> _YOUR INSTRUCTIONS_
Copy every line from the material below that holds "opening".

> _DATA RECORDS_
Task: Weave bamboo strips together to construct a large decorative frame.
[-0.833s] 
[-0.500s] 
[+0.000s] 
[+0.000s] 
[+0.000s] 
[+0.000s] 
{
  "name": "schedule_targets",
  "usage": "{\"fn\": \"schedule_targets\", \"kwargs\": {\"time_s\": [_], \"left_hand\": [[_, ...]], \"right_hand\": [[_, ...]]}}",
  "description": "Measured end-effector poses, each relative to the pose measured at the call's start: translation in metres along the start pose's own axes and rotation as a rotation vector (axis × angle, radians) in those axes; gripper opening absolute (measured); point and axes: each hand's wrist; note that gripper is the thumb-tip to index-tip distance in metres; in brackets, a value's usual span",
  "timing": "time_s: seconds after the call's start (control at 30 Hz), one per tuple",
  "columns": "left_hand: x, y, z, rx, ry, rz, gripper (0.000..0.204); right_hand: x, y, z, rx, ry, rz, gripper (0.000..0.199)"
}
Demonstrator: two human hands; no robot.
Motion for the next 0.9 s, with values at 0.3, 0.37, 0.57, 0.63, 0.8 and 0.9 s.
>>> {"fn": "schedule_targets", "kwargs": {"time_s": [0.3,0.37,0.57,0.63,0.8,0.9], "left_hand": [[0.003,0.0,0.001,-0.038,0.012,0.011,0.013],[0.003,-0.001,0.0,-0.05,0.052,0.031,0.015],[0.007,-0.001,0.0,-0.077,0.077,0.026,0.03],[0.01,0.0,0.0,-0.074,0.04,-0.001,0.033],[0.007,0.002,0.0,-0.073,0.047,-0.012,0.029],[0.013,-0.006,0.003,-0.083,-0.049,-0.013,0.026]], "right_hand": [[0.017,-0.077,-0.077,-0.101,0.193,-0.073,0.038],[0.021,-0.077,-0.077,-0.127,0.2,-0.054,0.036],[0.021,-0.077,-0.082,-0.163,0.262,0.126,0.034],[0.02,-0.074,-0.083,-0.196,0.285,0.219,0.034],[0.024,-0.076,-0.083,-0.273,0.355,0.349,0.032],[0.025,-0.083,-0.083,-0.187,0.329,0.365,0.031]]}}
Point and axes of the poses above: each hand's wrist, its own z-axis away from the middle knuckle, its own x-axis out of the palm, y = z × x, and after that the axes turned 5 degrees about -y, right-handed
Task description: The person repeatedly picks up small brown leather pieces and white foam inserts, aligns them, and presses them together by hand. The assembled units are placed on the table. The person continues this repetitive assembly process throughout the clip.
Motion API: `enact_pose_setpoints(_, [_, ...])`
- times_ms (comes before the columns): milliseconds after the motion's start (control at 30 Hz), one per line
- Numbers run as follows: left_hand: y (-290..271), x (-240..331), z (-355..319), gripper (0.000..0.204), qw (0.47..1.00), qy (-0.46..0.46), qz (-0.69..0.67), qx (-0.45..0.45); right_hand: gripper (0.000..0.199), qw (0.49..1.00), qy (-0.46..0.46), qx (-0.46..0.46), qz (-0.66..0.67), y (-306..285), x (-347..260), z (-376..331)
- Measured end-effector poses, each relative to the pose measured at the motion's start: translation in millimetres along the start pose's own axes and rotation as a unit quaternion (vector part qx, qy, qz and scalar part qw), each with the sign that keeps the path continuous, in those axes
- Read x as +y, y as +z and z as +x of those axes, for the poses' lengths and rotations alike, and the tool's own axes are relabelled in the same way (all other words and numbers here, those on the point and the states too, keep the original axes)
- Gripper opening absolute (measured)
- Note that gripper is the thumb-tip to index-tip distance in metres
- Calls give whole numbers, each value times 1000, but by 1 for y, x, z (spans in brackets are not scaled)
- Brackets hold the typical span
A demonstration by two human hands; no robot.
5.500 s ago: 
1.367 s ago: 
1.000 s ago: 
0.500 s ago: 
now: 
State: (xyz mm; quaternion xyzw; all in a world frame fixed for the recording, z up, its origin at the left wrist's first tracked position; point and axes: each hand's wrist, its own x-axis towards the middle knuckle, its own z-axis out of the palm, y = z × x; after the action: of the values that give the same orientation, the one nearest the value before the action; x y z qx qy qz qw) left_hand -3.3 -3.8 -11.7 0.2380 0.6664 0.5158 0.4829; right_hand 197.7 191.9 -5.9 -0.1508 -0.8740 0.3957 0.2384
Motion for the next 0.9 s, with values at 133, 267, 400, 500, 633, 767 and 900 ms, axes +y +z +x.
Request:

> _EXPECTED ANSWER_
  "description": "Measured end-effector poses, each relative to the pose measured at the call's start: translation in metres along the start pose's own axes and rotation as a rotation vector (axis × angle, radians) in those axes; gripper opening absolute (measured); point and axes: each hand's wrist; note that gripper is the thumb-tip to index-tip distance in metres; in brackets, a value's usual span",
- Gripper opening absolute (measured)

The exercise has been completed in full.